Book Business Plan

Any writer who wants to publish their work — whether it is fiction or nonfiction — should develop a Book Business Plan — for each manuscript. Some publishers require authors to submit a proposal that introduces the work to the acquisitions editor. A summary of the business plan data, cover letter, three random chapters, chapter headings and brief outline of what each chapter is about, a synopsis of the story and an author bio. An acquisitions editor and select editorial personnel determine whether the manuscript fits the publishing firms’ book list profile and if it is a viable business proposition. Click on the image for more information.

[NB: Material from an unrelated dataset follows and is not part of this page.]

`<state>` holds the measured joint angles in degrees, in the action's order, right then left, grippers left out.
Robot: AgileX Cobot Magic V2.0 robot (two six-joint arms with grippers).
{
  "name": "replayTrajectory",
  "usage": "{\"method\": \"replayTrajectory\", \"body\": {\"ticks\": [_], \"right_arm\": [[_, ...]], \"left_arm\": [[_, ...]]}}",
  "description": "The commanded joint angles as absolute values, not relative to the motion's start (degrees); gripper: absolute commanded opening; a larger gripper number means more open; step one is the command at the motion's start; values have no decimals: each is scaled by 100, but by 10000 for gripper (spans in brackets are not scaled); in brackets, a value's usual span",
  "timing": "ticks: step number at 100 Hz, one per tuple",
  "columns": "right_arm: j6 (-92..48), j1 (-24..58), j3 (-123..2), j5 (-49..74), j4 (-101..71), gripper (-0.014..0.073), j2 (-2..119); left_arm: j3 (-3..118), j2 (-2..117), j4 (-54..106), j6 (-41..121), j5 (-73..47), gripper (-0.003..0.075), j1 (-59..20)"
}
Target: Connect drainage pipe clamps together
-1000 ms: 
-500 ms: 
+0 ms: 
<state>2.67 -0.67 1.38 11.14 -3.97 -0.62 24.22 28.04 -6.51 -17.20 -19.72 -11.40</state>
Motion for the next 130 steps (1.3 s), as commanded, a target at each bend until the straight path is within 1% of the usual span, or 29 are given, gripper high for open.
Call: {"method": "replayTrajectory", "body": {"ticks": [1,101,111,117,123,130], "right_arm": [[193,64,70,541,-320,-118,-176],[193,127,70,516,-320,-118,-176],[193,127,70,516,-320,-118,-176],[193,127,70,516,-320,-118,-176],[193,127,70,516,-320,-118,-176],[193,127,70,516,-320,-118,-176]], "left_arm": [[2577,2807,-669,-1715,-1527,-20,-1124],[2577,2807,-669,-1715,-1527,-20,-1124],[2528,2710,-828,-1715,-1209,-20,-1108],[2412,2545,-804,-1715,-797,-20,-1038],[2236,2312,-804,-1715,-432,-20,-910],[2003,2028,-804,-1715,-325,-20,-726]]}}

The book proposal, prepared by the author, facilitates the publishers’ decision-making process. Writing a Book Business Plan allows the author to think about how to go about creating a framework to write the manuscript, choose a title, decide on the number of chapters, which topics require research, whether to approach a commercial publisher or publish independently, how to identify the right publisher, what self-publishing involves, costs, revisions and new editions, film rights, how to pinpoint your specific readership and what quantitative and qualitative benefits this target audience seeks, and how the author intends marketing the book (pre-publicity, launch, book-signing, and what to do once the book is successful).

When do you start writing your Book Business Plan?

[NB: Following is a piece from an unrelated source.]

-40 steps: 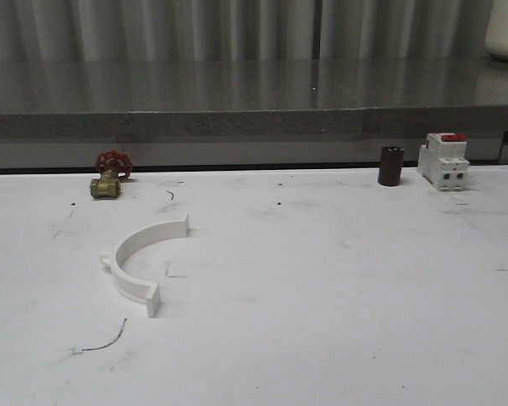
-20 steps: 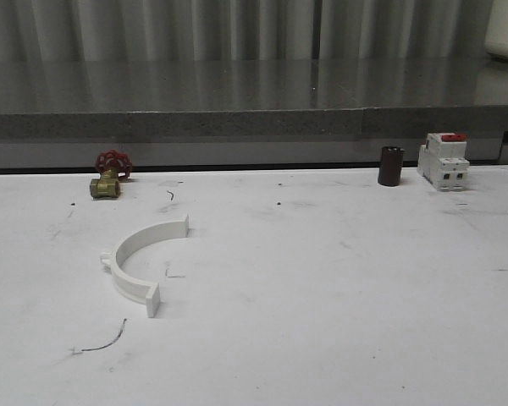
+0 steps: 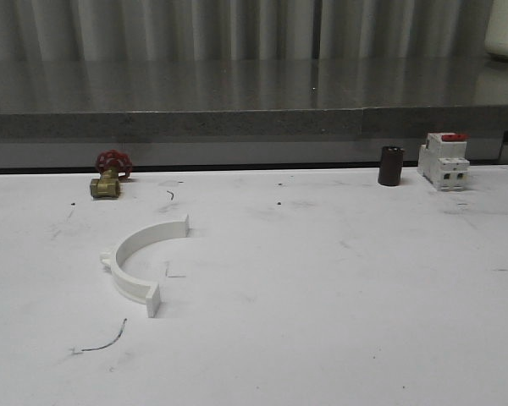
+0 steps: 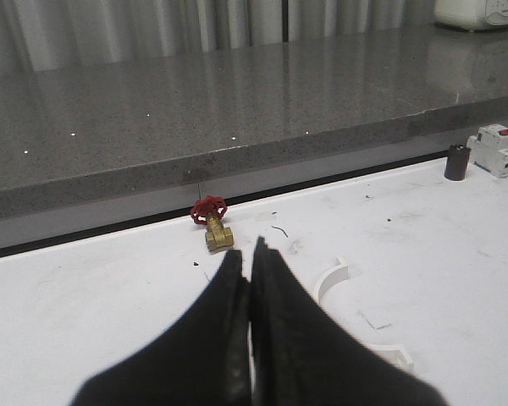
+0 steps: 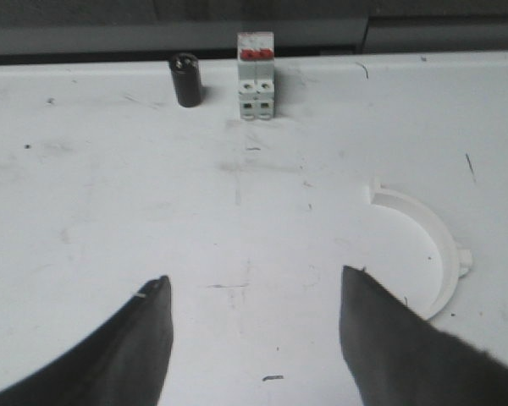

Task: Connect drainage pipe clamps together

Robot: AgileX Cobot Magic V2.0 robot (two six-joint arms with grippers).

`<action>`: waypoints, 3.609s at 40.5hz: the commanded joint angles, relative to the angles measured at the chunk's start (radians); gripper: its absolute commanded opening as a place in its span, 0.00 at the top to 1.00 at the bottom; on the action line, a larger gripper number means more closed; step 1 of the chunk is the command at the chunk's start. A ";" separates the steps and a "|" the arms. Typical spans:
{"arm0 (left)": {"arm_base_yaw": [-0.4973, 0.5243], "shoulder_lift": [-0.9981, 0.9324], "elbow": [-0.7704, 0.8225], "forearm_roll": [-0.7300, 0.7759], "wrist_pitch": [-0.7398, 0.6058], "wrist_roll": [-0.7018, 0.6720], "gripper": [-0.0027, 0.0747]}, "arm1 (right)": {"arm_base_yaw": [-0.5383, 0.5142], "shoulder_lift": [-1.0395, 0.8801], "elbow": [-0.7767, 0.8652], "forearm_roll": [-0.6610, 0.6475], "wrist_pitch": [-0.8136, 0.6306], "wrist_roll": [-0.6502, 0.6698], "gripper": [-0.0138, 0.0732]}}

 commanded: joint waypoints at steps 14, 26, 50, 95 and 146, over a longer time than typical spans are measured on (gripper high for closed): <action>-0.009 0.009 -0.026 0.008 -0.071 -0.002 0.99 | -0.274 0.521 -0.325 -0.013 0.096 -0.016 0.32; -0.009 0.009 -0.026 0.008 -0.071 -0.002 0.99 | -0.349 0.778 -0.490 -0.013 0.160 -0.098 0.32; -0.009 0.009 -0.026 0.008 -0.071 -0.002 0.99 | -0.380 1.049 -0.641 0.005 0.280 -0.203 0.33; -0.009 0.009 -0.026 0.008 -0.071 -0.002 0.99 | -0.079 0.820 -0.679 -0.144 0.440 0.104 0.73; -0.009 0.009 -0.026 0.008 -0.071 -0.002 0.99 | 0.725 1.230 -1.022 -0.130 0.430 0.744 0.73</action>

Developing the Book Business Plan starts the moment you begin writing your manuscript. At this stage you should already have a clear vision of the plot and characters, the target audience and even the venues where copies of the book can be sold. Start with your end goal in mind; calculate how much revenue (based on the number of copies) you want to generate from book sales. Be realistic; you probably won’t make the top ten best seller list with your first publication (although, don’t rule this out altogether) but by setting the right strategy you are establishing a future goal to potentially earn big money down your career path.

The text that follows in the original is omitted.